Send back all of the data, word for word.

▶ **Records drawn from a dataset**:
== Segment start ==

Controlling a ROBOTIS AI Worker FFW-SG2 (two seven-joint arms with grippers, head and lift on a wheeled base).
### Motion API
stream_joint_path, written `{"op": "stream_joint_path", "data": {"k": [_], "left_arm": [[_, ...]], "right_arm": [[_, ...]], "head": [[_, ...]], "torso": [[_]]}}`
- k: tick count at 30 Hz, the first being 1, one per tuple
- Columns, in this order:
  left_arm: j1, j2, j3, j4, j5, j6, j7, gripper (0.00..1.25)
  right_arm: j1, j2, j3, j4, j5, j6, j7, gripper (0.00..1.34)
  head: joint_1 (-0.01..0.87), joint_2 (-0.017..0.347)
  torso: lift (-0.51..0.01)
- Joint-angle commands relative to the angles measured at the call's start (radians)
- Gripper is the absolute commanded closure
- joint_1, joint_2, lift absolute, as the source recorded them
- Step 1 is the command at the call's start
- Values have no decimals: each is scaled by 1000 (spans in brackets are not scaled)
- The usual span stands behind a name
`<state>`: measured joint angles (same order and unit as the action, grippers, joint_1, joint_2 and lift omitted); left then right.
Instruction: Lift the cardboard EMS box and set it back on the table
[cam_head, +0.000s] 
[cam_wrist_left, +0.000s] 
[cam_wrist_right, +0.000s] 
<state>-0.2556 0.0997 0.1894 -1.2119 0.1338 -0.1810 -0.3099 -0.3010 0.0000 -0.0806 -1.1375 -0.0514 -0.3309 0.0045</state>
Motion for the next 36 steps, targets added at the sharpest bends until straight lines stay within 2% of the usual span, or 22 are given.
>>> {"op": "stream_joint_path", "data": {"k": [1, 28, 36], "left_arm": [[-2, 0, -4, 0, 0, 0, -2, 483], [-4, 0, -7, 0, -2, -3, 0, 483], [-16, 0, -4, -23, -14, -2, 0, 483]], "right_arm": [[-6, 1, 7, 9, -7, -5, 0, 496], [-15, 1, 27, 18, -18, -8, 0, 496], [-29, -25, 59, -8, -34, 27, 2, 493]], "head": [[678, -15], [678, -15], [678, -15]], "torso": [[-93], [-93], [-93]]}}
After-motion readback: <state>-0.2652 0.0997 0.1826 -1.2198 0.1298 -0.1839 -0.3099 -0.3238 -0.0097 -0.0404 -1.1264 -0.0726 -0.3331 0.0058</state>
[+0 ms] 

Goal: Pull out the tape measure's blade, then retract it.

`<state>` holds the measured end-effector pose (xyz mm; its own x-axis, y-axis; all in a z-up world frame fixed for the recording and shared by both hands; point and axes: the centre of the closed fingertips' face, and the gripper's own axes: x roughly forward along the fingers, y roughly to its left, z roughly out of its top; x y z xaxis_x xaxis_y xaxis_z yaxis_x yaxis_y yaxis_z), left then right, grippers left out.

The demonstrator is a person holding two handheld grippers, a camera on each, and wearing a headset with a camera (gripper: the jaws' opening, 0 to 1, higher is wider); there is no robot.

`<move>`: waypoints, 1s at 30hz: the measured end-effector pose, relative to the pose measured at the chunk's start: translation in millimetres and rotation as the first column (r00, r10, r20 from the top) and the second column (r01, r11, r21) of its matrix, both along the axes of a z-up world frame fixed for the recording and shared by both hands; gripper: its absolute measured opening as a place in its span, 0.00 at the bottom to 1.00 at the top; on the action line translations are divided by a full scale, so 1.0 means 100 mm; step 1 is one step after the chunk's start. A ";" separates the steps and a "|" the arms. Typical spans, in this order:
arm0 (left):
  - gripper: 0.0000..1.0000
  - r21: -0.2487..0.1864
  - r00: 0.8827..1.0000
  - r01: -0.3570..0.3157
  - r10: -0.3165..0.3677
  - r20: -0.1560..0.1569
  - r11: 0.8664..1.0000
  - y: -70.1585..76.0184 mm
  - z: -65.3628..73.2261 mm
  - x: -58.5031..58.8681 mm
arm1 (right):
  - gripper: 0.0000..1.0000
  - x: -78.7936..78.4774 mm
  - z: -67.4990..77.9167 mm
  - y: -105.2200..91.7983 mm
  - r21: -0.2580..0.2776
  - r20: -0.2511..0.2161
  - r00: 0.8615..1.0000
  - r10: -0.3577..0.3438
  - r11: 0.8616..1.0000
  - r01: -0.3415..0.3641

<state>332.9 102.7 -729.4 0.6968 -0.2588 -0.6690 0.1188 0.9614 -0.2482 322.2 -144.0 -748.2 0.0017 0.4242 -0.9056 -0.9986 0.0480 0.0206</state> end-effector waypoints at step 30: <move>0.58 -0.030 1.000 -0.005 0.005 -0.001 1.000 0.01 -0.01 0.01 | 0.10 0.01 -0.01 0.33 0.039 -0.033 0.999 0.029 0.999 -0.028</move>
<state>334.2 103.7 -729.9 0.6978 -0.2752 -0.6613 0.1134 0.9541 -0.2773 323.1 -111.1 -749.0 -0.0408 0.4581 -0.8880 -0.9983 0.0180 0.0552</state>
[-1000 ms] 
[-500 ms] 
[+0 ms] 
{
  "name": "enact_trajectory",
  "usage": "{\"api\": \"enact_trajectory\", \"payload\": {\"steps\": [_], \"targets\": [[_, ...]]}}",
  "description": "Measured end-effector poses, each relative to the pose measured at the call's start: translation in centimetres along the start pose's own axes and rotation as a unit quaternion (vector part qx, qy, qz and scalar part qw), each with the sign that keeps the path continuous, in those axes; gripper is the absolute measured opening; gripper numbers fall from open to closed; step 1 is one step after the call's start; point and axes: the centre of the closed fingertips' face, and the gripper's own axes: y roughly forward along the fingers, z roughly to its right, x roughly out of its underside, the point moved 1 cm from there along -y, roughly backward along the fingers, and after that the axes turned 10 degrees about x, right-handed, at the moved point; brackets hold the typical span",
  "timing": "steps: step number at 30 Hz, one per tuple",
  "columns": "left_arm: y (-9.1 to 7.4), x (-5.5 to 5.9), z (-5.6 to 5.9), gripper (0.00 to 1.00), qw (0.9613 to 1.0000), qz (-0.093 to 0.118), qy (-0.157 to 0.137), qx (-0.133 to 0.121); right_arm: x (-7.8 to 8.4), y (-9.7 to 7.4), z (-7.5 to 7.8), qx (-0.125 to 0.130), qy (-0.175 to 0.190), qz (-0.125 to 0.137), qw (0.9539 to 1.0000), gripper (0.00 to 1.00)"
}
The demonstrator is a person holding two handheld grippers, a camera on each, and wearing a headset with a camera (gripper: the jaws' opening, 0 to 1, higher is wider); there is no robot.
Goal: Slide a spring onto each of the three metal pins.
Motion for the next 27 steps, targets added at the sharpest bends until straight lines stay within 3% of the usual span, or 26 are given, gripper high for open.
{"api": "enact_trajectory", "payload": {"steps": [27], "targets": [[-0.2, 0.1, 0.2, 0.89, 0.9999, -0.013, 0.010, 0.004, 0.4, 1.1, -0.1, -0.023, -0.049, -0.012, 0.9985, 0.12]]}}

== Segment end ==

▶ **EXPECTED ANSWER**:
Controlling a ROBOTIS AI Worker FFW-SG2 (two seven-joint arms with grippers, head and lift on a wheeled base).
### Motion API
stream_joint_path, written `{"op": "stream_joint_path", "data": {"k": [_], "left_arm": [[_, ...]], "right_arm": [[_, ...]], "head": [[_, ...]], "torso": [[_]]}}`
- k: tick count at 30 Hz, the first being 1, one per tuple
- Columns, in this order:
  left_arm: j1, j2, j3, j4, j5, j6, j7, gripper (0.00..1.25)
  right_arm: j1, j2, j3, j4, j5, j6, j7, gripper (0.00..1.34)
  head: joint_1 (-0.01..0.87), joint_2 (-0.017..0.347)
  torso: lift (-0.51..0.01)
- Joint-angle commands relative to the angles measured at the call's start (radians)
- Gripper is the absolute commanded closure
- joint_1, joint_2, lift absolute, as the source recorded them
- Step 1 is the command at the call's start
- Values have no decimals: each is scaled by 1000 (spans in brackets are not scaled)
- The usual span stands behind a name
`<state>`: measured joint angles (same order and unit as the action, grippers, joint_1, joint_2 and lift omitted); left then right.
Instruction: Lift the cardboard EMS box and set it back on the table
[cam_head, +0.000s] 
[cam_wrist_left, +0.000s] 
[cam_wrist_right, +0.000s] 
<state>-0.2556 0.0997 0.1894 -1.2119 0.1338 -0.1810 -0.3099 -0.3010 0.0000 -0.0806 -1.1375 -0.0514 -0.3309 0.0045</state>
Motion for the next 36 steps, targets added at the sharpest bends until straight lines stay within 2% of the usual span, or 22 are given.
>>> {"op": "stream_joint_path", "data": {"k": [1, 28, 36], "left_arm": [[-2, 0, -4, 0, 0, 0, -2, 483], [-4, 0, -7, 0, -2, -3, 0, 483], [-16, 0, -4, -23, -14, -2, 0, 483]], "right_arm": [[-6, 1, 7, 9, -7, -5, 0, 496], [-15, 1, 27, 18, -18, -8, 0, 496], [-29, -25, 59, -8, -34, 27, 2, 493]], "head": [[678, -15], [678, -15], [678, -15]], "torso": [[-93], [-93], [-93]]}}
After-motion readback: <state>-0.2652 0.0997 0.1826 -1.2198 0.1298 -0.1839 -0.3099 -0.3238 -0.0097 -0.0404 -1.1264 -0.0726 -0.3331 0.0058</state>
[+0 ms] 

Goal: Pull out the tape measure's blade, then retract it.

`<state>` holds the measured end-effector pose (xyz mm; its own x-axis, y-axis; all in a z-up world frame fixed for the recording and shared by both hands; point and axes: the centre of the closed fingertips' face, and the gripper's own axes: x roughly forward along the fingers, y roughly to its left, z roughly out of its top; x y z xaxis_x xaxis_y xaxis_z yaxis_x yaxis_y yaxis_z), left then right, grippers left out.

The demonstrator is a person holding two handheld grippers, a camera on each, and wearing a headset with a camera (gripper: the jaws' opening, 0 to 1, higher is wider); there is no robot.

`<move>`: waypoints, 1s at 30hz: the measured end-effector pose, relative to the pose measured at the chunk's start: translation in millimetres and rotation as the first column (r00, r10, r20 from the top) and the second column (r01, r11, r21) of its matrix, both along the axes of a z-up world frame fixed for the recording and shared by both hands; gripper: its absolute measured opening as a place in its span, 0.00 at the bottom to 1.00 at the top; on the action line translations are divided by a full scale, so 1.0 means 100 mm; step 1 is one step after the chunk's start. A ";" separates the steps and a "|" the arms. Typical spans, in this order:
arm0 (left):
  - gripper: 0.0000..1.0000
  - r21: -0.2487..0.1864
  - r00: 0.8827..1.0000
  - r01: -0.3570..0.3157
  - r10: -0.3165..0.3677
  - r20: -0.1560..0.1569
  - r11: 0.8664..1.0000
  - y: -70.1585..76.0184 mm
  - z: -65.3628..73.2261 mm
  - x: -58.5031..58.8681 mm
arm1 (right):
  - gripper: 0.0000..1.0000
  - x: -78.7936..78.4774 mm
  - z: -67.4990..77.9167 mm
  - y: -105.2200..91.7983 mm
  - r21: -0.2580..0.2776
  - r20: -0.2511..0.2161
  - r00: 0.8615..1.0000
  - r10: -0.3577..0.3438
  - r11: 0.8616..1.0000
  - r01: -0.3415..0.3641

<state>332.9 102.7 -729.4 0.6968 -0.2588 -0.6690 0.1188 0.9614 -0.2482 322.2 -144.0 -748.2 0.0017 0.4242 -0.9056 -0.9986 0.0480 0.0206</state> end-effector waypoints at step 30: <move>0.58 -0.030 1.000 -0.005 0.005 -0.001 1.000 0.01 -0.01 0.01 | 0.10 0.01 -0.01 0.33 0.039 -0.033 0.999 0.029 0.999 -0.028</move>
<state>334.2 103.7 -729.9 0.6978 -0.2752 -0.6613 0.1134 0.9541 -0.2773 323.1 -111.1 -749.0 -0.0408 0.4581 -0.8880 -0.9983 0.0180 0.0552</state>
[-1000 ms] 
[-500 ms] 
[+0 ms] 
{
  "name": "enact_trajectory",
  "usage": "{\"api\": \"enact_trajectory\", \"payload\": {\"steps\": [_], \"targets\": [[_, ...]]}}",
  "description": "Measured end-effector poses, each relative to the pose measured at the call's start: translation in centimetres along the start pose's own axes and rotation as a unit quaternion (vector part qx, qy, qz and scalar part qw), each with the sign that keeps the path continuous, in those axes; gripper is the absolute measured opening; gripper numbers fall from open to closed; step 1 is one step after the call's start; point and axes: the centre of the closed fingertips' face, and the gripper's own axes: y roughly forward along the fingers, z roughly to its right, x roughly out of its underside, the point moved 1 cm from there along -y, roughly backward along the fingers, and after that the axes turned 10 degrees about x, right-handed, at the moved point; brackets hold the typical span",
  "timing": "steps: step number at 30 Hz, one per tuple",
  "columns": "left_arm: y (-9.1 to 7.4), x (-5.5 to 5.9), z (-5.6 to 5.9), gripper (0.00 to 1.00), qw (0.9613 to 1.0000), qz (-0.093 to 0.118), qy (-0.157 to 0.137), qx (-0.133 to 0.121); right_arm: x (-7.8 to 8.4), y (-9.7 to 7.4), z (-7.5 to 7.8), qx (-0.125 to 0.130), qy (-0.175 to 0.190), qz (-0.125 to 0.137), qw (0.9539 to 1.0000), gripper (0.00 to 1.00)"
}
The demonstrator is a person holding two handheld grippers, a camera on each, and wearing a headset with a camera (gripper: the jaws' opening, 0 to 1, higher is wider); there is no robot.
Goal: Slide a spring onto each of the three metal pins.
Motion for the next 27 steps, targets added at the sharpest bends until straight lines stay within 3% of the usual span, or 26 are given, gripper high for open.
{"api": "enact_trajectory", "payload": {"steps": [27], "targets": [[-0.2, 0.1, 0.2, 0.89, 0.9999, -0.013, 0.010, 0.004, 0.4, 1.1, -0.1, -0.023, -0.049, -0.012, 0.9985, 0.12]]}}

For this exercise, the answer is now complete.